→ **TASK TO CARRY OUT**
Copy without pictures. Please restate each line of the listing exactly.
*** DATA EXCERPT Section Begins ***
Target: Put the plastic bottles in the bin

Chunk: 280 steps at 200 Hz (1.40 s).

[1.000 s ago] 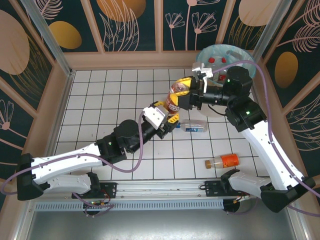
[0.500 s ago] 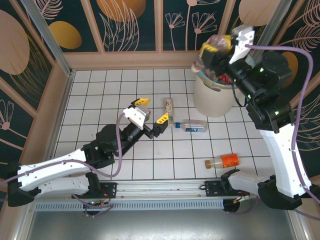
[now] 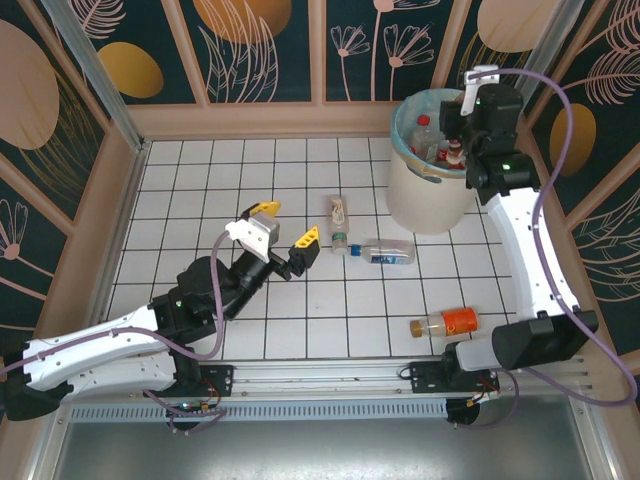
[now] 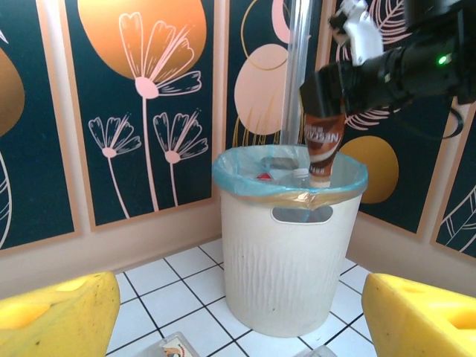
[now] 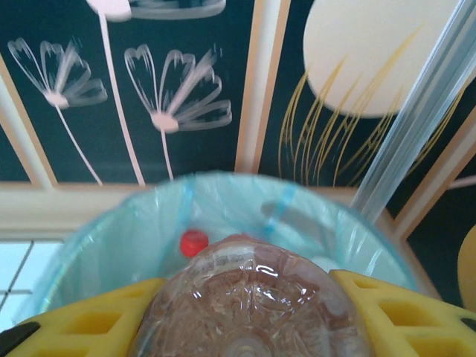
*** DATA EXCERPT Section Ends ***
→ **ANSWER SECTION**
Target: Put the plastic bottles in the bin

Chunk: 280 steps at 200 Hz (1.40 s).

[1.000 s ago] 
[0.500 s ago] 
[now] 
[now] 
[now] 

With that, the output is complete.